As of March 31, 2017, the aggregate price of Sponsored Member Trades was approximately $32.2 billion, compared with $286 billion as of 31 March 2021. To be a Member, an entity must be a “qualified institutional buyer” as defined in SEC Rule 144A under the Securities Act of 1933, as amended, or a legal entity that “satisfies the financial requirements necessary to be a ‘qualified institutional buyer.’”
The FICC asserts, and the Notice indicates that the SEC concurs, that causing more fixed income securities transactions to close through a clearing agency provides many benefits to the capital markets and its several participants by:
- Ensuring that the markets and their regulators (including the SEC and the Fed) are better informed as to the volume, timing, and performance of participants
- Allowing the clearing agency, here the FICC, to manage risk and impose interim requirements to restrict market breaks
- Imposing consistent participation requirements so that all market actors have to meet consistent performance standards
- Insisting on diligence and risk management substantially reduces the possibility of transaction failure or other default
Agency’s Proposed Rule Changes
The 56-page Notice lays out FICC’s proposed rule changes in excruciating (and sometimes opaque) detail but this blog post focuses on adjustments in those significant areas of concern. Under FICC’s Service, as it now exists, the settlement process requires putting up cash as collateral for the risk exposures inherent in clearing activity. As the Notice says:
…certain cash provider Sponsored Member clients, particularly money market funds and other mutual funds [find the cash-margin settlement process] …not conducive. …Specifically, money market funds and other mutual funds are not operationally equipped to provide or receive cash margin in connection with their term repo activity…. These funds depend on transfers of securities to maintain required margin…
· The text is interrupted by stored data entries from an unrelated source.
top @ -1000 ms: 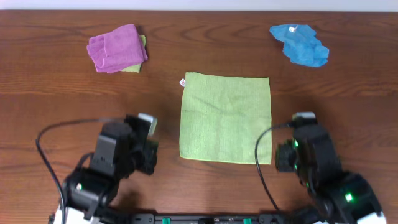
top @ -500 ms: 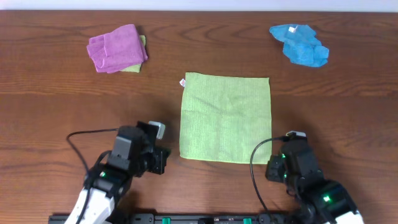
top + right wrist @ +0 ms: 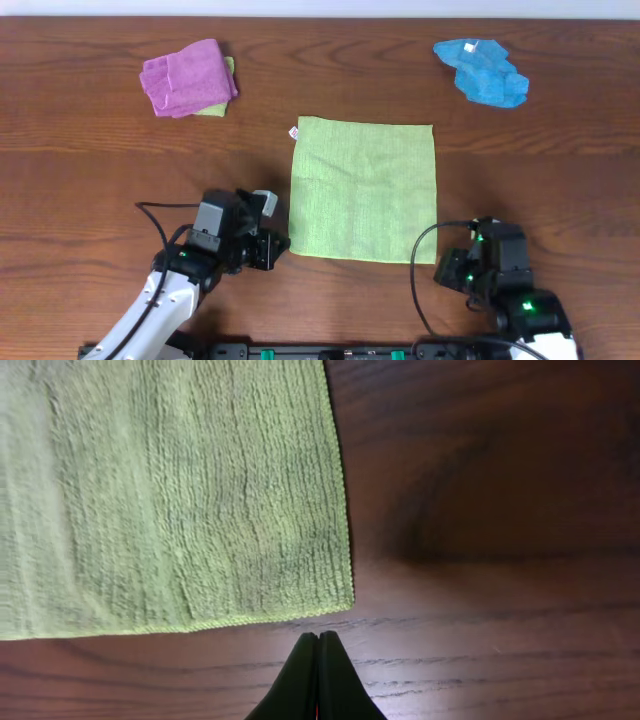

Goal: Fold the cloth
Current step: 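Position both grippers beside the near corners of the flat cloth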

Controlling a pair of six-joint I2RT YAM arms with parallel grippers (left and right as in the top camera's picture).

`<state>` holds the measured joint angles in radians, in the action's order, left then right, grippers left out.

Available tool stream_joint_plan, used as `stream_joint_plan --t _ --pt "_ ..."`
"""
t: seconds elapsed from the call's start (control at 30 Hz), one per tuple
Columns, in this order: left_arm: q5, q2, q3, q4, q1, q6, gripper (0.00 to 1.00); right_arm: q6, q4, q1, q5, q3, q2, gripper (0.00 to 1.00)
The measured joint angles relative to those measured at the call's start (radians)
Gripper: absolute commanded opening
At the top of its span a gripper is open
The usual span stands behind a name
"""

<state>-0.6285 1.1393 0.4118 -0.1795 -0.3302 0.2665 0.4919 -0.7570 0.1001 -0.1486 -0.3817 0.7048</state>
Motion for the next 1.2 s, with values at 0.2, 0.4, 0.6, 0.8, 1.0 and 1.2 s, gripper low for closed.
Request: stream_joint_plan --t 0.2,0.4,0.6,0.8,1.0,1.2 --pt "-0.05 0.0 -0.024 0.006 0.063 0.008 0.06 -0.065 0.013 -0.092 -0.098 0.028 0.01 0.01" --pt "-0.137 0.0 -0.073 0.062 0.128 0.019 0.06 -0.1 0.066 -0.144 -0.203 0.052 0.035 0.01" --pt "-0.192 0.026 -0.09 0.094 0.131 0.031 0.06 -0.115 0.071 -0.154 -0.253 0.063 0.042 0.01" --pt "-0.258 0.157 -0.091 0.215 0.132 0.053 0.06 -0.126 0.082 -0.166 -0.282 0.075 0.043 0.01" --pt "-0.294 0.249 -0.091 0.263 0.132 0.074 0.06 -0.169 0.073 -0.272 -0.32 0.078 0.071 0.01" --pt "-0.306 0.251 -0.091 0.267 0.184 0.074 0.06 -0.252 0.072 -0.412 -0.383 0.078 0.122 0.04"
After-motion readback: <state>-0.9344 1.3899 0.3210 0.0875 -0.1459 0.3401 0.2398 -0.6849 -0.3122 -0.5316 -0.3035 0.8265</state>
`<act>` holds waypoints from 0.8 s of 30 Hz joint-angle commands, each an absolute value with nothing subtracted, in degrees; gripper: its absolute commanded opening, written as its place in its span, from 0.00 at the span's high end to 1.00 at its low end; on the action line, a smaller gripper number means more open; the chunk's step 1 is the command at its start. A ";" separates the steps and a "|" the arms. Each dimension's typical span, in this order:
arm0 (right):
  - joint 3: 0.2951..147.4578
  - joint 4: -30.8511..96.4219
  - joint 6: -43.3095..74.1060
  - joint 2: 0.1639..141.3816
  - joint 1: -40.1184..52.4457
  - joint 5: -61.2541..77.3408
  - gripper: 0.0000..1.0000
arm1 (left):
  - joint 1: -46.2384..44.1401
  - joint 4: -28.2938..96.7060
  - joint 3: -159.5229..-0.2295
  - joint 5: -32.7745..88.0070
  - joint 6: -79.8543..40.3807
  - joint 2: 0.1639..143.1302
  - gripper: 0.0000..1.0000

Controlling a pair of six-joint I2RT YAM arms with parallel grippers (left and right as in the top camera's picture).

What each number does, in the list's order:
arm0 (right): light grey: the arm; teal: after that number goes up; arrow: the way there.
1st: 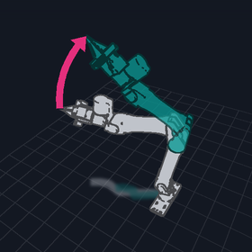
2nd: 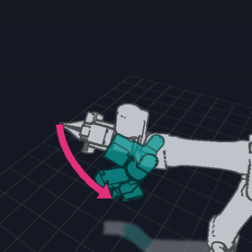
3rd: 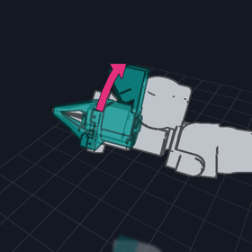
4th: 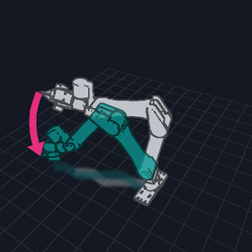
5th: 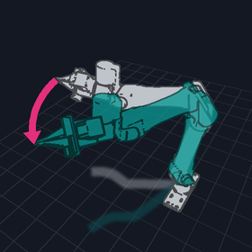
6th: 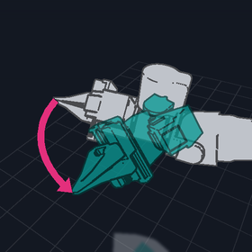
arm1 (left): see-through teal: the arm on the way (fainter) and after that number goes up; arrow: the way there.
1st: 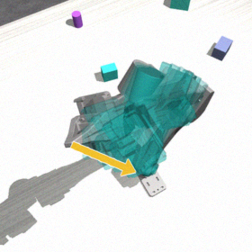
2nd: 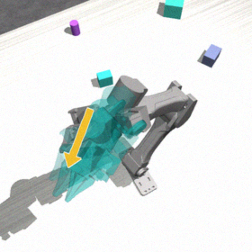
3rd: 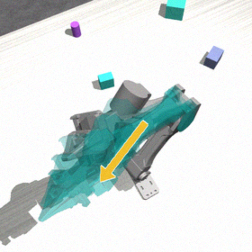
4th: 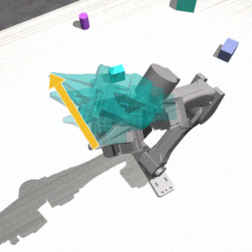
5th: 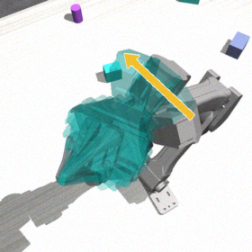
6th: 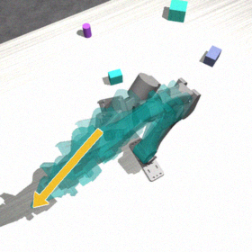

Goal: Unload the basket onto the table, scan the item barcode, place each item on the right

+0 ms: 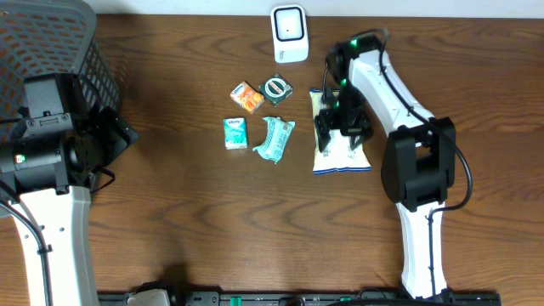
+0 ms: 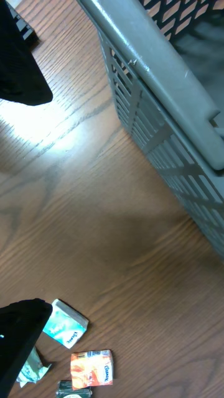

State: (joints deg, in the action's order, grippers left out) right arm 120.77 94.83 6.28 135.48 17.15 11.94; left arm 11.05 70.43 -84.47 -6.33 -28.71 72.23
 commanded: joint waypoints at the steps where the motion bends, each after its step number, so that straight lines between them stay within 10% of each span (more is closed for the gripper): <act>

The proposed rule changes would permit the posting of eligible securities as margin, instead of cash. This can be done using a basket of eligible securities, and would not require a specific margin posting for specific transactions.
In parallel parts of the proposed rule changes, FICC Members would be able to “offset on their balance sheets their obligations to FICC…” with other FICC transactions, as opposed to having to post collateral for each specific transaction. As stated in the Notice, this allows Members “to take lesser capital charges for Repo Transactions … than would be required were such transactions uncleared.” The Notice emphasizes that this is consistent with FICC’s efforts to encourage Members “to submit term (rather than overnight) repo transactions for clearing.” The Notice goes on to say that FICC “believes that enabling more term (rather than overnight) repo activity…can serve to help reduce repo rate volatility in the market,” including the September 2019 rate surge described above.
The Notice provides that the proposed changes will become subject to SEC approval or rejection 45 days after publication in the Federal Register unless the SEC or the FICC determines that additional time up to 90 days from publication is required. Comments from market participants are requested by the SEC.
The proposed rule changes are meant to bring more fixed income securities, and especially Repo (both term and overnight) transactions “inside the clearing agency tent” to make those transactions and their pricing more transparent, and, hence, the capital markets stronger and fairer.